→ WORK INSTRUCTION:
Please set down each line of the data again, unchanged.

→ EXTRACTED INFORMATION:
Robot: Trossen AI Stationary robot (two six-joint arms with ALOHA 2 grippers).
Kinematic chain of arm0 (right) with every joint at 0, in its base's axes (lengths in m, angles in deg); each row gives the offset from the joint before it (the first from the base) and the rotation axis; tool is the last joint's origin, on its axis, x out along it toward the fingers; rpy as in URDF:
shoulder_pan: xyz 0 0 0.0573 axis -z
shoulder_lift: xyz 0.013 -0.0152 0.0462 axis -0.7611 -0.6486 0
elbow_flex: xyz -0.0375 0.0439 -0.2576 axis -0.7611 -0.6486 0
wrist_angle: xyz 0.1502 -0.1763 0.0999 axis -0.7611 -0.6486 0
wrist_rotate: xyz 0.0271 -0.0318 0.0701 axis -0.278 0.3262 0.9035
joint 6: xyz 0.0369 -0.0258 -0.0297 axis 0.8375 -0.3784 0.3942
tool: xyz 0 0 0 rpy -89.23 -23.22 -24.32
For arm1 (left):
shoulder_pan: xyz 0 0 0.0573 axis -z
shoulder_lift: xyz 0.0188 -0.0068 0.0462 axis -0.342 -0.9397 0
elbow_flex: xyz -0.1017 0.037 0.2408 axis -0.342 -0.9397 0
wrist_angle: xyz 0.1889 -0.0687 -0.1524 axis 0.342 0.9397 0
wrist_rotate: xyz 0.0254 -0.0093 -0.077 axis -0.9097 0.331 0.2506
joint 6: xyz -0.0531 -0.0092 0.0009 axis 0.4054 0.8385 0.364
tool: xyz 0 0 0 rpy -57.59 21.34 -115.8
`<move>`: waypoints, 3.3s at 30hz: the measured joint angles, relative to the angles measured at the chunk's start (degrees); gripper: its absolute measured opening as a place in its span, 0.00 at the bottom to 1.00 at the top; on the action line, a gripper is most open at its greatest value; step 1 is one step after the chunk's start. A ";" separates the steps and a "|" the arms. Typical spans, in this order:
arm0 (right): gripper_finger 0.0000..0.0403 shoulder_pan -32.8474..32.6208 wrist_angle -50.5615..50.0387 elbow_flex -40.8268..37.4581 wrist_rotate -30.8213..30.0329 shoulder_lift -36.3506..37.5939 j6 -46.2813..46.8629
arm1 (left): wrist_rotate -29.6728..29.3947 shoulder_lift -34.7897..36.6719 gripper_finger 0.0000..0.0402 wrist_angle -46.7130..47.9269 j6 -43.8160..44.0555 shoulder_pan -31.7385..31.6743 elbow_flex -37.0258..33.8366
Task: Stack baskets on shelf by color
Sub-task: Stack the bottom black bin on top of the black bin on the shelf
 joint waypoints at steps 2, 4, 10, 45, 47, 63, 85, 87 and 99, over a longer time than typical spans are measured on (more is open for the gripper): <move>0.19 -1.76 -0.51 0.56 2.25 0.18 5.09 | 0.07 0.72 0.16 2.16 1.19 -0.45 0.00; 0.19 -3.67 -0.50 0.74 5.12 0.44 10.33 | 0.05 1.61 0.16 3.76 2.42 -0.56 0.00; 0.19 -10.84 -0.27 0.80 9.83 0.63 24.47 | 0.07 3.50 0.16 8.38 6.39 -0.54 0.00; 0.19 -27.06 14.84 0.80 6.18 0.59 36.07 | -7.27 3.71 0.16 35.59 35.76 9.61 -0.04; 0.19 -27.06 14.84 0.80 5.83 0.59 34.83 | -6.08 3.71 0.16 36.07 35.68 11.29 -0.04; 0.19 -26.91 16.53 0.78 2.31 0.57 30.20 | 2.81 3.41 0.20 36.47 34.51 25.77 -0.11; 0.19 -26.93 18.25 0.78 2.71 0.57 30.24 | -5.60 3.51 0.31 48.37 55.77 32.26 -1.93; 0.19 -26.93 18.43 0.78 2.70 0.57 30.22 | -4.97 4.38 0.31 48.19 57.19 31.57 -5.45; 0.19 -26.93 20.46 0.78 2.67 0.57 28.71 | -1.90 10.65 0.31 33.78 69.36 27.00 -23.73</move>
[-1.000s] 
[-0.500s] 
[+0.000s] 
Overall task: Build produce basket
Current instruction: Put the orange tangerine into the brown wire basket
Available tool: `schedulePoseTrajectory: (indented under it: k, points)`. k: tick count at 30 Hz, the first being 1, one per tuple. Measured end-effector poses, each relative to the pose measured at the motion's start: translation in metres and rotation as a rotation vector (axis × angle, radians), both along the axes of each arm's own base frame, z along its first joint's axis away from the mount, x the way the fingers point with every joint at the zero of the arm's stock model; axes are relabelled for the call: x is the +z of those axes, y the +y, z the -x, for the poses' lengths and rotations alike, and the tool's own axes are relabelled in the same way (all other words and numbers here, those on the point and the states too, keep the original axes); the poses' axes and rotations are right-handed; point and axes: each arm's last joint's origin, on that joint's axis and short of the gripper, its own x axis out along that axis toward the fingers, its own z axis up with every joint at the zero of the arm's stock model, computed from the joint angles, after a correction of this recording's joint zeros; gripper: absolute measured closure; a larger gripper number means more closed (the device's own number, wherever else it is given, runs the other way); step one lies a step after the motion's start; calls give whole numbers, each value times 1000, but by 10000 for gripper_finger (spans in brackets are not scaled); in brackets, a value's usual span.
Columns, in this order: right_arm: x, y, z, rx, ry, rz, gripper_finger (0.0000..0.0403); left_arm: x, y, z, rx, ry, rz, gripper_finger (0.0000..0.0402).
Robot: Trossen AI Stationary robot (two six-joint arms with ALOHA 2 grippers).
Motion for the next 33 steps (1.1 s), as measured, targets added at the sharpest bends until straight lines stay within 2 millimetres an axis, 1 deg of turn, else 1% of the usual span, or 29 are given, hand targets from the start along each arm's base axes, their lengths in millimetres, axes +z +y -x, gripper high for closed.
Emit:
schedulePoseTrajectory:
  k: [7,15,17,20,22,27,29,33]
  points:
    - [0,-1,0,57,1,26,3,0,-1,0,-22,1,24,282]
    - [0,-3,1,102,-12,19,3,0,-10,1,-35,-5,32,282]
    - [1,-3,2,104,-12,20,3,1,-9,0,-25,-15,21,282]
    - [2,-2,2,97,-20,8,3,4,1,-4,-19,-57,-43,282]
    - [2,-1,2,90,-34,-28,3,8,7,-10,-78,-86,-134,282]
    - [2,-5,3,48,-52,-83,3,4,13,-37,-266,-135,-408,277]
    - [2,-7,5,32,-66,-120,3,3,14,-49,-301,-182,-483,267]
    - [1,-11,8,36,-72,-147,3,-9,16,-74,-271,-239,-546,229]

→ EXERCISE RESULT:
Robot: Trossen AI Stationary robot (two six-joint arms with ALOHA 2 grippers).
Kinematic chain of arm0 (right) with every joint at 0, in its base's axes (lengths in m, angles in deg); each row gives the offset from the joint before it (the first from the base) and the rotation axis; tool is the last joint's origin, on its axis, x out along it toward the fingers; rpy as in URDF:
shoulder_pan: xyz 0 0 0.0573 axis -z
shoulder_lift: xyz 0.013 -0.0152 0.0462 axis -0.7611 -0.6486 0
elbow_flex: xyz -0.0375 0.0439 -0.2576 axis -0.7611 -0.6486 0
wrist_angle: xyz 0.1502 -0.1763 0.0999 axis -0.7611 -0.6486 0
wrist_rotate: xyz 0.0271 -0.0318 0.0701 axis -0.278 0.3262 0.9035
joint 6: xyz 0.0369 -0.0258 -0.0297 axis 0.8375 -0.3784 0.3942
tool: xyz 0 0 0 rpy -89.23 -23.22 -24.32
For arm1 (left):
shoulder_pan: xyz 0 0 0.0573 axis -z
shoulder_lift: xyz 0.0188 -0.0068 0.0462 axis -0.342 -0.9397 0
elbow_flex: xyz -0.1017 0.037 0.2408 axis -0.342 -0.9397 0
wrist_angle: xyz 0.1889 -0.0687 -0.1524 axis 0.342 0.9397 0
wrist_rotate: xyz 0.0254 -0.0093 -0.077 axis -0.9097 0.331 0.2506
joint 6: xyz -0.0531 -0.0092 0.0009 axis 0.4054 0.8385 0.364
tool: xyz 0 0 0 rpy -57.59 21.34 -115.8
`<move>`: waypoints, 3.3s at 30hz: the measured joint angles, relative to the angles measured at the chunk's start (degrees); gripper: its absolute measured opening as a place in its span, 0.00 at the bottom to 1.00 at the top; on the action line, a gripper is most open at its greatest value; step 1 is one step after the chunk's start. A ";" separates the steps and a "|" the arms. Typical spans, in this order:
arm0 (right): gripper_finger 0.0000..0.0403 shoulder_pan -32.8474..32.6208 wrist_angle -50.5615..50.0387 elbow_flex -40.8268..37.4581 wrist_rotate -30.8213..30.0329 shoulder_lift -36.3506..37.5939 j6 -46.2813..46.8629
arm1 (left): wrist_rotate -29.6728..29.3947 shoulder_lift -34.7897..36.6719 gripper_finger 0.0000..0.0402 wrist_angle -46.7130..47.9269 j6 -43.8160..44.0555 shoulder_pan -31.7385..31.6743 elbow_flex -37.0258..33.8366
Task: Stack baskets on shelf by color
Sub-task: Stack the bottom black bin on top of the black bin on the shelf
 joint waypoints at steps 2, 4, 10, 45, 47, 63, 85, 87 and 99, over a longer time than typical spans are measured on (more is open for the gripper): <move>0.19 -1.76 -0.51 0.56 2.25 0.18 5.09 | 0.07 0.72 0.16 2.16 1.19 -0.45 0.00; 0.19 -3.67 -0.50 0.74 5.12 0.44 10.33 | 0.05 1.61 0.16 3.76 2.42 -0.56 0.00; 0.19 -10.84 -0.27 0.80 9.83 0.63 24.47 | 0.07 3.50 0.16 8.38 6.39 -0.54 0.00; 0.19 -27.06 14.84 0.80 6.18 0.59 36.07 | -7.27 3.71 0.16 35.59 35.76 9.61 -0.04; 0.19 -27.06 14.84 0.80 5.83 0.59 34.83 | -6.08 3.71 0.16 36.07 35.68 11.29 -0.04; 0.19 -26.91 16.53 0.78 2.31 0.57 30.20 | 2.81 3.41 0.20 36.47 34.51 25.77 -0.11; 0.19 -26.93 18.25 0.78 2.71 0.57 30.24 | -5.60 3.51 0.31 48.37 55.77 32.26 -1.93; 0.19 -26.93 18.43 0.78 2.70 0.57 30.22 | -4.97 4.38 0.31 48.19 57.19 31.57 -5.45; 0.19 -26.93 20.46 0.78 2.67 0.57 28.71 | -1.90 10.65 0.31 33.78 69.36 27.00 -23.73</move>
[-1.000s] 
[-0.500s] 
[+0.000s] 
Overall task: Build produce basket
Current instruction: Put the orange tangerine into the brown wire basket
Available tool: `schedulePoseTrajectory: (indented under it: k, points)`. k: tick count at 30 Hz, the first being 1, one per tuple. Measured end-effector poses, each relative to the pose measured at the motion's start: translation in metres and rotation as a rotation vector (axis × angle, radians), both along the axes of each arm's own base frame, z along its first joint's axis away from the mount, x the way the fingers point with every joint at the zero of the arm's stock model; axes are relabelled for the call: x is the +z of those axes, y the +y, z the -x, for the poses' lengths and rotations alike, and the tool's own axes are relabelled in the same way (all other words and numbers here, those on the point and the states too, keep the original axes); the poses' axes and rotations are right-handed; point and axes: each arm's last joint's origin, on that joint's axis and short of the gripper, its own x axis out along that axis toward the fingers, its own z axis up with every joint at the zero of the arm's stock model, computed from the joint angles, after a correction of this recording's joint zeros; gripper: absolute measured closure; a larger gripper number means more closed (the device's own number, wherever else it is given, runs the other way); step one lies a step after the motion's start; calls give whole numbers, each value times 1000, but by 10000 for gripper_finger (spans in brackets are not scaled); in brackets, a value's usual span.
Columns, in this order: right_arm: x, y, z, rx, ry, rz, gripper_finger (0.0000..0.0403); left_arm: x, y, z, rx, ry, rz, gripper_finger (0.0000..0.0402).
Robot: Trossen AI Stationary robot (two six-joint arms with ALOHA 2 grippers).
Motion for the next 33 steps (1.1 s), as measured, targets added at the sharpest bends until straight lines stay within 2 millimetres an axis, 1 deg of turn, else 1% of the usual span, or 29 are given, hand targets from the start along each arm's base axes, their lengths in millimetres, axes +z +y -x, gripper high for closed.
Emit:
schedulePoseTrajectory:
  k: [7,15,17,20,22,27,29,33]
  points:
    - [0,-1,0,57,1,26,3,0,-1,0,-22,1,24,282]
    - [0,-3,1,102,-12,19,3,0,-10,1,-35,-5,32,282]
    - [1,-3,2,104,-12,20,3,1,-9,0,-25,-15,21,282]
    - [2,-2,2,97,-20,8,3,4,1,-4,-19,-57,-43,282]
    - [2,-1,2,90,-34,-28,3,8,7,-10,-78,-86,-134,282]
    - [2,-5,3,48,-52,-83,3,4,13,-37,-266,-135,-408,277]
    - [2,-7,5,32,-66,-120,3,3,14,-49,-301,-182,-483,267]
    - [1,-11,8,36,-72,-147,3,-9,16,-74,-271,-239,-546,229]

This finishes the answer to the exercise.